The PEI also observes reports of menstrual cycle disorders such as intermenstrual bleeding and pain during menstruation. According to this, 310 individual reports had been received by the end of June, almost ten percent were classified as serious. So far, the PEI does not see this as a risk signal. The European Medicines Agency also currently sees “no causal connection between Covid 19 vaccines and menstrual disorders”. The British researcher Victoria Male recently called for a large-scale study of the vaccine’s effects on the menstrual cycle.

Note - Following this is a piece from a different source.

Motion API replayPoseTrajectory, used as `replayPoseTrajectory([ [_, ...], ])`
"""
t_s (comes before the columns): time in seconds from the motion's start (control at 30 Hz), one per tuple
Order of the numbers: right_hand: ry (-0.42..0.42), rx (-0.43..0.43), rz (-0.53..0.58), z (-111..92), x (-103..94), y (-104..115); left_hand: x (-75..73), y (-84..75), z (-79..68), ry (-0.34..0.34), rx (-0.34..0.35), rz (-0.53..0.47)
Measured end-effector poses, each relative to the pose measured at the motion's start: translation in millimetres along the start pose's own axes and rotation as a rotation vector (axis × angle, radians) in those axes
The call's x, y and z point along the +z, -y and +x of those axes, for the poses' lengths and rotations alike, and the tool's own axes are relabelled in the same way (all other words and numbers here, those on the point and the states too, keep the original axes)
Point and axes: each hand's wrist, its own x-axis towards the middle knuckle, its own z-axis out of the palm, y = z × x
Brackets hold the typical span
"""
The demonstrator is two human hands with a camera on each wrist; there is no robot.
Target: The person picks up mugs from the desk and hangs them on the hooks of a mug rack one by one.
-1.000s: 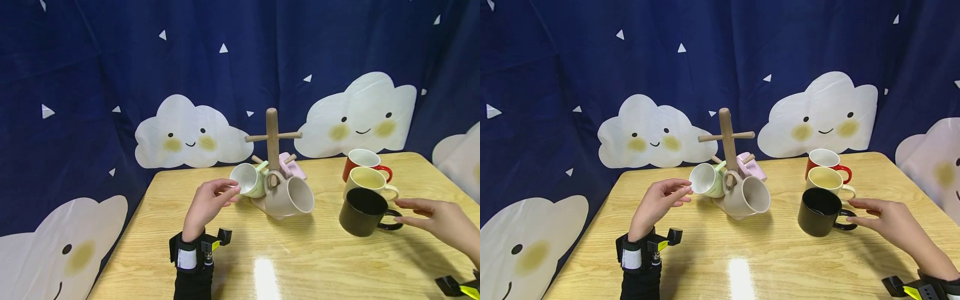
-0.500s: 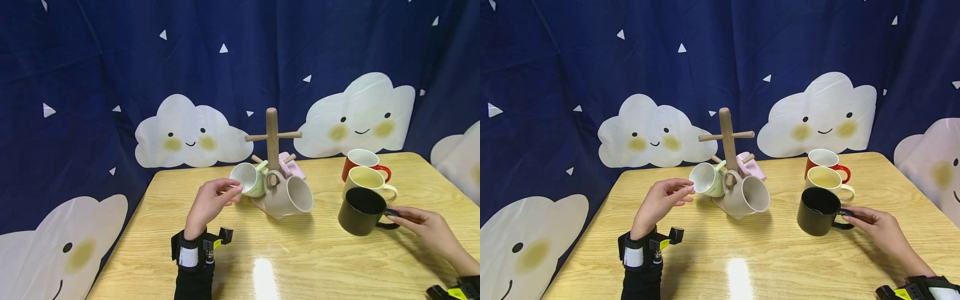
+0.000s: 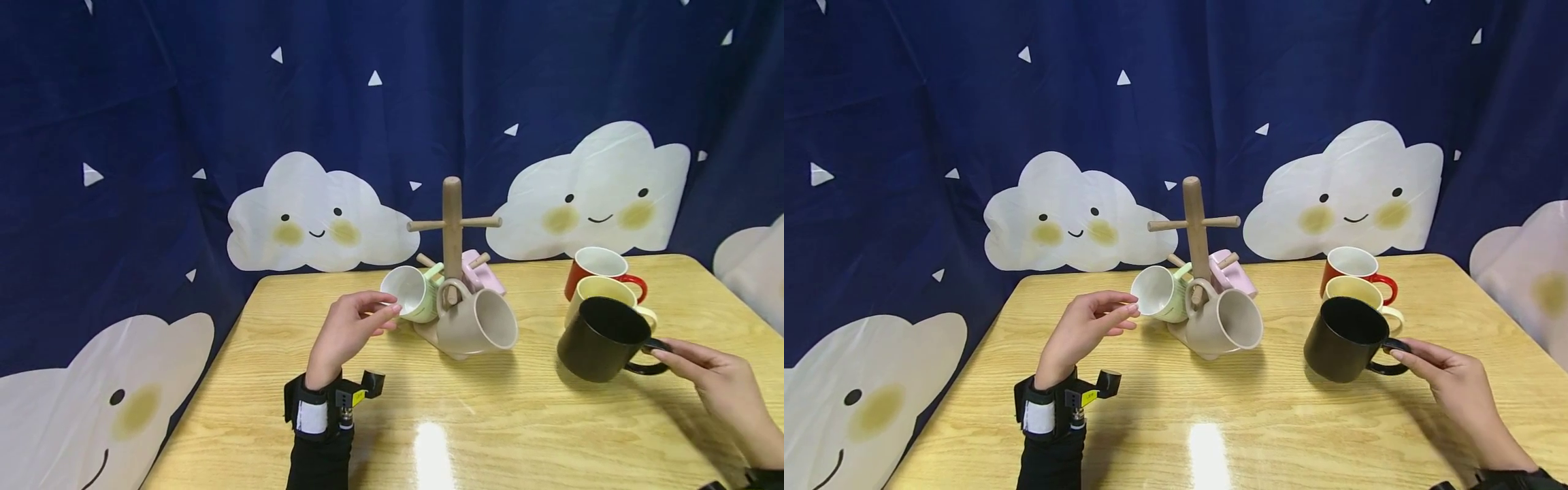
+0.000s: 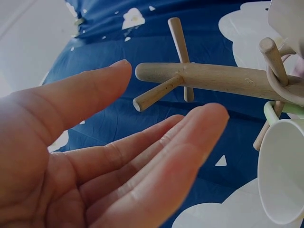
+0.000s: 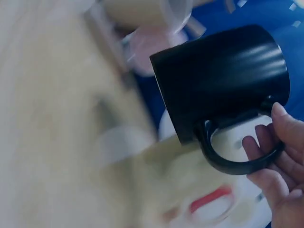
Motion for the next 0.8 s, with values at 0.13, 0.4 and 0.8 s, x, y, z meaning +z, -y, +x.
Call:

But she doesn’t see any reason for concern either.
How the PEI collects the data
Doctors are obliged to report vaccination complications to the responsible health department, who pass the data on to the PEI in pseudonymized form. Such vaccination complications include health complaints that go beyond the usual extent of a vaccination reaction and cannot be attributed to other causes.
Reports also come from the drug commission of pharmacists and doctors, from authorization holders via the database of the European Medicines Agency, but also directly from doctors. Vaccinated persons or their relatives can also report suspected cases. The PEI also uses the SafeVac 2.0 app to conduct a survey on the compatibility of corona vaccines. This is a twelve-month observational study in which vaccinated adults can participate voluntarily.
The PEI therefore collects data from various sources, and duplicate reports are merged into one case. It is important with these data that the undesired reactions are reported “in the temporal, but not necessarily in the causal connection with a vaccination”.